## Exercise aim
Repeat back the listing below, word for word and in full.

## Data below
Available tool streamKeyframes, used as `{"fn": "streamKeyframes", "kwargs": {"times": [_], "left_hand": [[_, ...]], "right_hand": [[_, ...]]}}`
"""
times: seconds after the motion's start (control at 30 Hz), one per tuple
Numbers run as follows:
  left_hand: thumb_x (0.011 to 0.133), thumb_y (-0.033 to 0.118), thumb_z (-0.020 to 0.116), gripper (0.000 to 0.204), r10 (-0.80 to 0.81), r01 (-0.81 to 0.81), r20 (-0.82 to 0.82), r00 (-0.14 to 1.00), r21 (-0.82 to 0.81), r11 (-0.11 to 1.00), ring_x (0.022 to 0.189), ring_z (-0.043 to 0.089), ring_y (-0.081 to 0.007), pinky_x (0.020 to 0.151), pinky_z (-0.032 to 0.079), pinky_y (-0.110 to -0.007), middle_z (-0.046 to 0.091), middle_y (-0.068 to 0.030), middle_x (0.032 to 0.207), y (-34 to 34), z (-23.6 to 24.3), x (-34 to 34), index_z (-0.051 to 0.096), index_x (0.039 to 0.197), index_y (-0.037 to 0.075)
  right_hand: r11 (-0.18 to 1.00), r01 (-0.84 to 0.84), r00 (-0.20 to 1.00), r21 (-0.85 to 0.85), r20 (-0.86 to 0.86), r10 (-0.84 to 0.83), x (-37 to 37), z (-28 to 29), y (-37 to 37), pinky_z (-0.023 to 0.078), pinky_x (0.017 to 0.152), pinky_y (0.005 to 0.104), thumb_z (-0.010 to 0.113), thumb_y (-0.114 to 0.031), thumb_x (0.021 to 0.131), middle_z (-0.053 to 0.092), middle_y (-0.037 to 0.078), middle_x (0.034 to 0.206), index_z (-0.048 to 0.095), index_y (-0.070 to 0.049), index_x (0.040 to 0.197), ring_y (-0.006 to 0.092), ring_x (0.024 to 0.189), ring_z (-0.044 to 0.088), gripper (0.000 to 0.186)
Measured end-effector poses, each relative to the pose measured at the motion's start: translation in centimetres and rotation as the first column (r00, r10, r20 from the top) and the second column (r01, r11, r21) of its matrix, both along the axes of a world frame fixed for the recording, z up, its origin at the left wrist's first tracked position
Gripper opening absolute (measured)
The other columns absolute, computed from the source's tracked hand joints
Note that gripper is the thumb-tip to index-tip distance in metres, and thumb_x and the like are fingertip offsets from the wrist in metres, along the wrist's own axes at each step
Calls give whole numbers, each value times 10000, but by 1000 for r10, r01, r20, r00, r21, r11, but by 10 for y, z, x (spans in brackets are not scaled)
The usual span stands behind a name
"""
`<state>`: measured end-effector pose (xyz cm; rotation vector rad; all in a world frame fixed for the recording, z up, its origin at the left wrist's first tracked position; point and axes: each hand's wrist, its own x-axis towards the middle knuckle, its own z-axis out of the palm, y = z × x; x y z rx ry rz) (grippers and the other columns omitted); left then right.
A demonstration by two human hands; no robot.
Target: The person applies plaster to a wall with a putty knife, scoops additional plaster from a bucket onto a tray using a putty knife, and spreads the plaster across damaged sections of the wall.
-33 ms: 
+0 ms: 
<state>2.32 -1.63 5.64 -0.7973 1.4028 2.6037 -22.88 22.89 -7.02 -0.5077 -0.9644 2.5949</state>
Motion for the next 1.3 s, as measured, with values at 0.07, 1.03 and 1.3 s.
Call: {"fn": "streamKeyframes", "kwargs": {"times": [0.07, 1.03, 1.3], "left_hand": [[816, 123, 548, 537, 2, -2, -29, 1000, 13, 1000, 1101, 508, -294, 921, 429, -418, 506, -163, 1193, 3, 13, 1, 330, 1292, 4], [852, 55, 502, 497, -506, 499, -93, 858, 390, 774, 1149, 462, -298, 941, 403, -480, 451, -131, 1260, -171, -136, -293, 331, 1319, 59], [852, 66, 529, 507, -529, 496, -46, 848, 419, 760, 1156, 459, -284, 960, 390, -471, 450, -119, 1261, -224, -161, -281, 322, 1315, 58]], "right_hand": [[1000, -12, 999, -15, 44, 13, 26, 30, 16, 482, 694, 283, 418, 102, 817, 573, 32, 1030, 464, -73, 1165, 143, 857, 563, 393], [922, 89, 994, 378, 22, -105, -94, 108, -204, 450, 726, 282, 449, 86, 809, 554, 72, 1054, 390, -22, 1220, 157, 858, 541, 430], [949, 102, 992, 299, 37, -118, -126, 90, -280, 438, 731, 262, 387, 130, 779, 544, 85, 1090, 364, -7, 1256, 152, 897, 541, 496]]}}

## Solution to the exercise
Available tool streamKeyframes, used as `{"fn": "streamKeyframes", "kwargs": {"times": [_], "left_hand": [[_, ...]], "right_hand": [[_, ...]]}}`
"""
times: seconds after the motion's start (control at 30 Hz), one per tuple
Numbers run as follows:
  left_hand: thumb_x (0.011 to 0.133), thumb_y (-0.033 to 0.118), thumb_z (-0.020 to 0.116), gripper (0.000 to 0.204), r10 (-0.80 to 0.81), r01 (-0.81 to 0.81), r20 (-0.82 to 0.82), r00 (-0.14 to 1.00), r21 (-0.82 to 0.81), r11 (-0.11 to 1.00), ring_x (0.022 to 0.189), ring_z (-0.043 to 0.089), ring_y (-0.081 to 0.007), pinky_x (0.020 to 0.151), pinky_z (-0.032 to 0.079), pinky_y (-0.110 to -0.007), middle_z (-0.046 to 0.091), middle_y (-0.068 to 0.030), middle_x (0.032 to 0.207), y (-34 to 34), z (-23.6 to 24.3), x (-34 to 34), index_z (-0.051 to 0.096), index_x (0.039 to 0.197), index_y (-0.037 to 0.075)
  right_hand: r11 (-0.18 to 1.00), r01 (-0.84 to 0.84), r00 (-0.20 to 1.00), r21 (-0.85 to 0.85), r20 (-0.86 to 0.86), r10 (-0.84 to 0.83), x (-37 to 37), z (-28 to 29), y (-37 to 37), pinky_z (-0.023 to 0.078), pinky_x (0.017 to 0.152), pinky_y (0.005 to 0.104), thumb_z (-0.010 to 0.113), thumb_y (-0.114 to 0.031), thumb_x (0.021 to 0.131), middle_z (-0.053 to 0.092), middle_y (-0.037 to 0.078), middle_x (0.034 to 0.206), index_z (-0.048 to 0.095), index_y (-0.070 to 0.049), index_x (0.040 to 0.197), ring_y (-0.006 to 0.092), ring_x (0.024 to 0.189), ring_z (-0.044 to 0.088), gripper (0.000 to 0.186)
Measured end-effector poses, each relative to the pose measured at the motion's start: translation in centimetres and rotation as the first column (r00, r10, r20 from the top) and the second column (r01, r11, r21) of its matrix, both along the axes of a world frame fixed for the recording, z up, its origin at the left wrist's first tracked position
Gripper opening absolute (measured)
The other columns absolute, computed from the source's tracked hand joints
Note that gripper is the thumb-tip to index-tip distance in metres, and thumb_x and the like are fingertip offsets from the wrist in metres, along the wrist's own axes at each step
Calls give whole numbers, each value times 10000, but by 1000 for r10, r01, r20, r00, r21, r11, but by 10 for y, z, x (spans in brackets are not scaled)
The usual span stands behind a name
"""
`<state>`: measured end-effector pose (xyz cm; rotation vector rad; all in a world frame fixed for the recording, z up, its origin at the left wrist's first tracked position; point and axes: each hand's wrist, its own x-axis towards the middle knuckle, its own z-axis out of the palm, y = z × x; x y z rx ry rz) (grippers and the other columns omitted); left then right.
A demonstration by two human hands; no robot.
Target: The person applies plaster to a wall with a putty knife, scoops additional plaster from a bucket onto a tray using a putty knife, and spreads the plaster across damaged sections of the wall.
-33 ms: 
+0 ms: 
<state>2.32 -1.63 5.64 -0.7973 1.4028 2.6037 -22.88 22.89 -7.02 -0.5077 -0.9644 2.5949</state>
Motion for the next 1.3 s, as measured, with values at 0.07, 1.03 and 1.3 s.
Call: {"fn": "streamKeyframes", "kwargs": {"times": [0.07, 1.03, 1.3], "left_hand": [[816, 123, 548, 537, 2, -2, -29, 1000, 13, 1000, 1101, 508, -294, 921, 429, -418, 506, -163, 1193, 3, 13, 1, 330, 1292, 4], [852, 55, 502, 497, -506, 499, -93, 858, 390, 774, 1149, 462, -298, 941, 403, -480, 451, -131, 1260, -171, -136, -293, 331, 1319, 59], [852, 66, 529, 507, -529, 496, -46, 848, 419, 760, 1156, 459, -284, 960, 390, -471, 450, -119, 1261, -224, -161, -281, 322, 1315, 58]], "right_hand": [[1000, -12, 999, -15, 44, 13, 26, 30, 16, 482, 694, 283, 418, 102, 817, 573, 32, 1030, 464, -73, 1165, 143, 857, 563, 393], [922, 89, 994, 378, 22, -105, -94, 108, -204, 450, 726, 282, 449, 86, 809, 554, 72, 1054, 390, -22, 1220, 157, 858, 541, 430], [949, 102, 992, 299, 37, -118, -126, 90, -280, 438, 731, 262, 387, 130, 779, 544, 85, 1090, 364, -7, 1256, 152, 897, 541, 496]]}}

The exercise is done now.